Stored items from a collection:
----------

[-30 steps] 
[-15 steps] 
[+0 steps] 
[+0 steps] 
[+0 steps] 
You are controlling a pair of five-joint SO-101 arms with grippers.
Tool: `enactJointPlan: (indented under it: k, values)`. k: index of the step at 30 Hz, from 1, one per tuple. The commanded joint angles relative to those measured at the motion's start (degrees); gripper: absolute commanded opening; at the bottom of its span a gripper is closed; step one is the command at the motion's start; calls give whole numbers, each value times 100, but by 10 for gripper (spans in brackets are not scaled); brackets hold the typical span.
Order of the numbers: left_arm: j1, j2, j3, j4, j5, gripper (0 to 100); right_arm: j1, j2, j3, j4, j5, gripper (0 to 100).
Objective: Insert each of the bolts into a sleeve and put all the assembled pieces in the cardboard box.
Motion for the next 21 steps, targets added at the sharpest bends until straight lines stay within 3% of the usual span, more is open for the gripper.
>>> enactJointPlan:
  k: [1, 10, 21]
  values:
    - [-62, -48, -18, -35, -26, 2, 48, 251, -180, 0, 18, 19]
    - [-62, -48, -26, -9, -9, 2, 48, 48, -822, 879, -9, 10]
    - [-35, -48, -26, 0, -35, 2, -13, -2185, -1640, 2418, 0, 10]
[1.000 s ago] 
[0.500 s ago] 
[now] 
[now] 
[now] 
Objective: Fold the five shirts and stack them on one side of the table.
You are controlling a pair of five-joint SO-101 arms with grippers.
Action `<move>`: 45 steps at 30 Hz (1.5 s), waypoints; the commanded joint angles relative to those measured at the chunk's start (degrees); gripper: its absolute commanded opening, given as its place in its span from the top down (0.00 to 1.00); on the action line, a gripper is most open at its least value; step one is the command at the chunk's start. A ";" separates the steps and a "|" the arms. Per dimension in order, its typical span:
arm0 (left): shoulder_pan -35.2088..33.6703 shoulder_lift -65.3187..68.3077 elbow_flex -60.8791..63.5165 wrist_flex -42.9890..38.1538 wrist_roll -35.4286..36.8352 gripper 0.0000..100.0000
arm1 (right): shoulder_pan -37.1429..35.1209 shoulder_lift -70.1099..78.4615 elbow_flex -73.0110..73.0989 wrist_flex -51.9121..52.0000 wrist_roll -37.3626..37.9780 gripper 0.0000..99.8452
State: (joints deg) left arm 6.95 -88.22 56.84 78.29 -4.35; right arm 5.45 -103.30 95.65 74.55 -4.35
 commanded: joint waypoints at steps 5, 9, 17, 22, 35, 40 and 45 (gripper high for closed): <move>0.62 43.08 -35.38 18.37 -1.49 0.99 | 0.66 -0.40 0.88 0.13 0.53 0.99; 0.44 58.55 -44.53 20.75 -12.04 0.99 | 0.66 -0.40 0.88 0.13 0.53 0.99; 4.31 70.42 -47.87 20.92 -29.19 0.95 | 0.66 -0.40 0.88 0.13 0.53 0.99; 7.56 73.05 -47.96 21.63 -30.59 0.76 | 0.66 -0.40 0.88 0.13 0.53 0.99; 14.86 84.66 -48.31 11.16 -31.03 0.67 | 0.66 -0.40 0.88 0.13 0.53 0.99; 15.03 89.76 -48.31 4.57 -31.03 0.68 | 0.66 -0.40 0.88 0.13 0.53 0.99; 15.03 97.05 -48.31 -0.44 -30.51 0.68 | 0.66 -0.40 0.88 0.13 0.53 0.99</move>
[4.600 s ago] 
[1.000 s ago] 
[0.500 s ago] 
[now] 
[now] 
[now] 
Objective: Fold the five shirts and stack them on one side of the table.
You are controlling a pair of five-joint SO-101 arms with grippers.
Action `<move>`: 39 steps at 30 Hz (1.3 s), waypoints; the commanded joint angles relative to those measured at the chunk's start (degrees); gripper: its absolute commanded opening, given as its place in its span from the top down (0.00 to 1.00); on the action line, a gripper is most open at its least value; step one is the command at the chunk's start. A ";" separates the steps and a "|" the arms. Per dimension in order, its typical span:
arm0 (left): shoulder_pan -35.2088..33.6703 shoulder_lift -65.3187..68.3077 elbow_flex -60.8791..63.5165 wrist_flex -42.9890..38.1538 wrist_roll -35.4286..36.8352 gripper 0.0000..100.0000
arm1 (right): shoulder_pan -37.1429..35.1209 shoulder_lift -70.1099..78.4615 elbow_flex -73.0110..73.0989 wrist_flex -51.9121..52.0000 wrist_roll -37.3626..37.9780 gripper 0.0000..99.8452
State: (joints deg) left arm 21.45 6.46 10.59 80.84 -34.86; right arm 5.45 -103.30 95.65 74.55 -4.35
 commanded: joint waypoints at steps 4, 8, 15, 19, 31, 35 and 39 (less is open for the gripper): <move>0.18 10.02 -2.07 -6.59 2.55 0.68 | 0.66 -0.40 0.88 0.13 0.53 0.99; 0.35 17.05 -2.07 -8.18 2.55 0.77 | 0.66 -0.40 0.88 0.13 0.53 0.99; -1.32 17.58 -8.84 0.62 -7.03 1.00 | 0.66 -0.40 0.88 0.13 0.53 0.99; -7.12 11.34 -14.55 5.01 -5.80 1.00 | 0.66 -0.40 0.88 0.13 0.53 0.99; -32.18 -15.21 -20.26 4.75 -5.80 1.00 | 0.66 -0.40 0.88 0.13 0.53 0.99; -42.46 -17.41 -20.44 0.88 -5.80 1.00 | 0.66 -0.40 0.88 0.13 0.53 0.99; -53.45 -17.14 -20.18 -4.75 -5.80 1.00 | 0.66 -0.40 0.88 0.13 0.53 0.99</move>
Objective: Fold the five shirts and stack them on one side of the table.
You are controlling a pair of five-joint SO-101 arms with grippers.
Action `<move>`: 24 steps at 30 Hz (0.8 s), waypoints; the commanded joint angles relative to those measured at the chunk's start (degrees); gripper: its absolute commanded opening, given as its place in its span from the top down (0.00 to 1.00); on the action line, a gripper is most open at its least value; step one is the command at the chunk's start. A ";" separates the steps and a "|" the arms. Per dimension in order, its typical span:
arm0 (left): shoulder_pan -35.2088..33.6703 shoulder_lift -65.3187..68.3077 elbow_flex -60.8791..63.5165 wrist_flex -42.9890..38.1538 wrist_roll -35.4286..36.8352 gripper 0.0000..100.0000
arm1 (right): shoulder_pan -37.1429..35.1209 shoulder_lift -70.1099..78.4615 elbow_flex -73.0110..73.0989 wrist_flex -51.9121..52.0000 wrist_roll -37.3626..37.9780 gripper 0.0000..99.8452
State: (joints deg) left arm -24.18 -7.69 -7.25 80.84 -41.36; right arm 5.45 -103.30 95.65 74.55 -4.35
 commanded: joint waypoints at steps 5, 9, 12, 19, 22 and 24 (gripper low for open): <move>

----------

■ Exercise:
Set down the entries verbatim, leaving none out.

■ Reply to the task:
[-30 steps] 
[-15 steps] 
[+0 steps] 
[+0 steps] 
[+0 steps] 
You are controlling a pair of five-joint SO-101 arms with grippers.
Tool: `enactJointPlan: (indented under it: k, values)`. k: index of the step at 30 Hz, from 1, one per tuple. The commanded joint angles relative to those measured at the motion's start (degrees); gripper: absolute commanded opening; at the bottom of its span a gripper is closed; step one is the command at the motion's start; calls give whole numbers, each value times 100, but by 10 for gripper (spans in brackets are not scaled); brackets hold the typical span.
Order of the numbers: left_arm: j1, j2, j3, j4, j5, gripper (0 to 100); right_arm: j1, j2, j3, j4, j5, gripper (0 to 100).
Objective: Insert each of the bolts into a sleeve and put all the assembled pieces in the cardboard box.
Motion for the next 21 steps, targets added at the sharpest bends until straight lines stay within 3% of the usual span, more is open for the gripper.
>>> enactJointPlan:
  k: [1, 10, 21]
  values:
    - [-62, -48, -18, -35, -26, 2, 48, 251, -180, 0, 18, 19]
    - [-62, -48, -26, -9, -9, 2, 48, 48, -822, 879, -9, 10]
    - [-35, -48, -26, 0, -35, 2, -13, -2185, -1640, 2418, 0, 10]
[1.000 s ago] 
[0.500 s ago] 
[now] 
[now] 
[now] 
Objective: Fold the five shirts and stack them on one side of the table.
You are controlling a pair of five-joint SO-101 arms with grippers.
Action `<move>`: 45 steps at 30 Hz (1.5 s), waypoints; the commanded joint angles relative to those measured at the chunk's start (degrees); gripper: its absolute commanded opening, given as its place in its span from the top down (0.00 to 1.00); on the action line, a gripper is most open at its least value; step one is the command at the chunk's start. A ";" separates the steps and a "|" the arms. Per dimension in order, its typical span:
arm0 (left): shoulder_pan -35.2088..33.6703 shoulder_lift -65.3187..68.3077 elbow_flex -60.8791..63.5165 wrist_flex -42.9890..38.1538 wrist_roll -35.4286..36.8352 gripper 0.0000..100.0000
arm1 (right): shoulder_pan -37.1429..35.1209 shoulder_lift -70.1099..78.4615 elbow_flex -73.0110..73.0989 wrist_flex -51.9121..52.0000 wrist_roll -37.3626..37.9780 gripper 0.0000..99.8452
State: (joints deg) left arm 6.95 -88.22 56.84 78.29 -4.35; right arm 5.45 -103.30 95.65 74.55 -4.35
 commanded: joint waypoints at steps 5, 9, 17, 22, 35, 40 and 45 (gripper high for closed): <move>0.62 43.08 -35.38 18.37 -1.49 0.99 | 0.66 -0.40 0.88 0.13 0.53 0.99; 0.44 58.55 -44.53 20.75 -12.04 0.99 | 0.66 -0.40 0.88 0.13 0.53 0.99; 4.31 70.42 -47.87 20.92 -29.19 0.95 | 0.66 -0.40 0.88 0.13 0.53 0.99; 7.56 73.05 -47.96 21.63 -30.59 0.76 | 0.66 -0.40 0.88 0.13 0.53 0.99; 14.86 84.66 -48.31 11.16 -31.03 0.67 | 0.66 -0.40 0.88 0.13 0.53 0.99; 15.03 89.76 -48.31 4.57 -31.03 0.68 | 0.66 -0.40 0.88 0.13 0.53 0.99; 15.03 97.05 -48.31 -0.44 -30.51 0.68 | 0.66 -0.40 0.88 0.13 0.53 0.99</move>
[4.600 s ago] 
[1.000 s ago] 
[0.500 s ago] 
[now] 
[now] 
[now] 
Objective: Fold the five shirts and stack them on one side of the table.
You are controlling a pair of five-joint SO-101 arms with grippers.
Action `<move>`: 39 steps at 30 Hz (1.3 s), waypoints; the commanded joint angles relative to those measured at the chunk's start (degrees); gripper: its absolute commanded opening, given as its place in its span from the top down (0.00 to 1.00); on the action line, a gripper is most open at its least value; step one is the command at the chunk's start. A ";" separates the steps and a "|" the arms. Per dimension in order, its typical span:
arm0 (left): shoulder_pan -35.2088..33.6703 shoulder_lift -65.3187..68.3077 elbow_flex -60.8791..63.5165 wrist_flex -42.9890..38.1538 wrist_roll -35.4286..36.8352 gripper 0.0000..100.0000
arm1 (right): shoulder_pan -37.1429..35.1209 shoulder_lift -70.1099..78.4615 elbow_flex -73.0110..73.0989 wrist_flex -51.9121..52.0000 wrist_roll -37.3626..37.9780 gripper 0.0000..99.8452
State: (joints deg) left arm 21.45 6.46 10.59 80.84 -34.86; right arm 5.45 -103.30 95.65 74.55 -4.35
 commanded: joint waypoints at steps 4, 8, 15, 19, 31, 35 and 39 (less is open for the gripper): <move>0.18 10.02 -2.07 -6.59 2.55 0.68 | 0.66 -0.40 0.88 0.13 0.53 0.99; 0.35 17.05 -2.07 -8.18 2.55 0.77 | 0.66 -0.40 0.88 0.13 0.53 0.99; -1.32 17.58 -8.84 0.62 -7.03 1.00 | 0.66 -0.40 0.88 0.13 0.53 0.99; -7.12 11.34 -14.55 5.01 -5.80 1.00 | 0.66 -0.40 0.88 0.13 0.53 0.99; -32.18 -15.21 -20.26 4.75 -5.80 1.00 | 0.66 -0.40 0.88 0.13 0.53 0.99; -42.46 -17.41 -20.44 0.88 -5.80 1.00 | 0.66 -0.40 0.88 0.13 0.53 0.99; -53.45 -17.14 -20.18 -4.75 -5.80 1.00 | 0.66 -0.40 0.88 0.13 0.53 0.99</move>
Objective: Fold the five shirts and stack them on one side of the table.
You are controlling a pair of five-joint SO-101 arms with grippers.
Action `<move>`: 24 steps at 30 Hz (0.8 s), waypoints; the commanded joint angles relative to those measured at the chunk's start (degrees); gripper: its absolute commanded opening, given as its place in its span from the top down (0.00 to 1.00); on the action line, a gripper is most open at its least value; step one is the command at the chunk's start. A ";" separates the steps and a "|" the arms. Per dimension in order, its typical span:
arm0 (left): shoulder_pan -35.2088..33.6703 shoulder_lift -65.3187..68.3077 elbow_flex -60.8791..63.5165 wrist_flex -42.9890..38.1538 wrist_roll -35.4286..36.8352 gripper 0.0000..100.0000
arm1 (right): shoulder_pan -37.1429..35.1209 shoulder_lift -70.1099..78.4615 elbow_flex -73.0110..73.0989 wrist_flex -51.9121..52.0000 wrist_roll -37.3626..37.9780 gripper 0.0000..99.8452
State: (joints deg) left arm -24.18 -7.69 -7.25 80.84 -41.36; right arm 5.45 -103.30 95.65 74.55 -4.35
 commanded: joint waypoints at steps 5, 9, 12, 19, 22 and 24 (gripper low for open): <move>

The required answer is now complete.